= Skip-Bo =

Card game

Cards in box

Skip-Bo is a commercial version of the card game Spite and Malice, a derivative of Russian Bank (also known as Crapette or Tunj), which in turn originates from Double Klondike (also called Double Solitaire). In 1967, Minnie Hazel "Skip" Bowman (1915–2001) of Brownfield, Texas, began producing a boxed edition of the game under the name SKIP-BO. In 1980 the game was purchased by International Games, which was subsequently bought by Mattel in 1992. A mobile version of the game for iOS was released by Magmic in September, 2013.
There is a new version called "SKIP-BO” that comes in a green, white and yellow case.

==Card and deck styles==

Individual card

The deck consists of 162 cards, twelve each of the numbers 1 through 12 and eighteen "SKIP-BO" wild cards which may be played as any number. Alternatively, the 162 cards could be three regular decks of playing cards, including the jokers, with ace to queen corresponding to 1 to 12 and the kings and jokers corresponding to the SKIP-BO cards. Before 1980, the commercial game consisted of four decks of regular playing cards with eight SKIP-BO cards replacing the standard two jokers in each deck. In addition, the aces, twos and threes in the fourth deck were marked SKIP-BO. The remainder of the fourth deck was discarded. The cards come in blue, green, and red.

== Play ==
Two to four people can play at a time as individuals, or, six or more players in teams (no more than three partnerships). The object of the game is to be the first player or team to empty their entire stock pile(s). The player with the middle age goes first. Each player is dealt 30 cards (recommended 10-15 for faster play) for their pile with only the top card visible, and a hand of five cards, and the remaining cards are placed face down to create a common draw pile. The shared play area allows up to four build piles, which must be started using either a "1" card or a Skip-Bo, and each player also has up to four personal discard piles. Each turn the active player draws until they have five cards in hand, though there are cases of not drawing more cards to equal five cards, instead doing a draw of a certain number of cards. They must play either the next card in sequential order or a wild Skip-Bo card, using either cards in hand, the top card of their stock, or the top card of any of their four discard piles. If the player can play all five cards from their hand, they draw five more and continue playing. When no more plays are available, the player discards one card to either an empty discard pile or on top of an existing one and play passes to the next player. When a build pile reaches 12, it is removed from the board and that space becomes empty for another pile to be started; play continues until one player has played their final stock card.

==Scoring==
For single rounds, whoever goes out first is the winner.

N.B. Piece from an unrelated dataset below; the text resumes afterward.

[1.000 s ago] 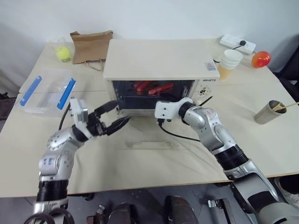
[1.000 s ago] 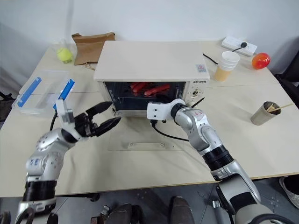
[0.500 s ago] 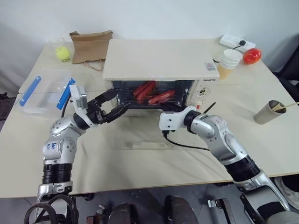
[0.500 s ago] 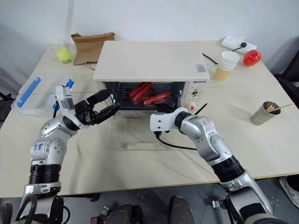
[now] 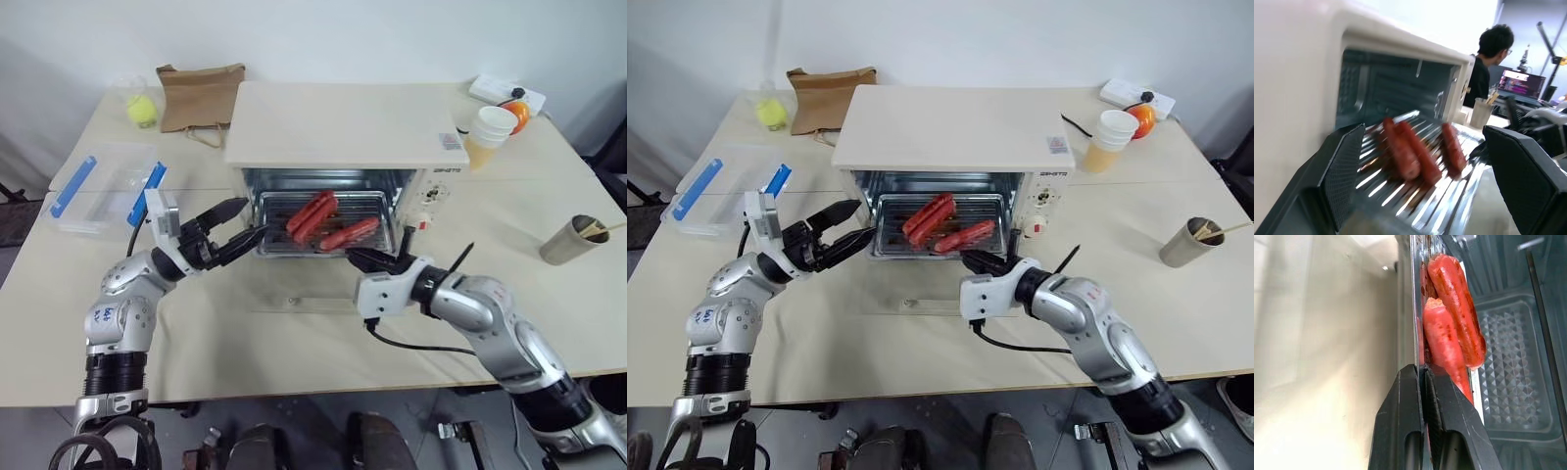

If multiple games are going to be played, either track the number of wins for each player or a point system may be used.

For the points scoring, the winning player receives 25 points for winning plus 5 points for each card in his/her opponents' stock piles. The first player to reach 500 points wins.

==Partnerships==
Another option for game play is to pair up players as partners. Play is the same except:
- Each partnership has two stock piles and two sets of four discard piles (eight discard piles total) regardless of the number of individuals per partnership.
- The active player can use their partner's stock and discard piles in addition to their own stock and discard piles.
- The active player's partner(s) must remain silent.

==Digital versions==

Various electronic handheld versions of Skip-Bo have been released over the years. A licensed app exists on the Apple App Store and the Google Play Store published by Mattel163.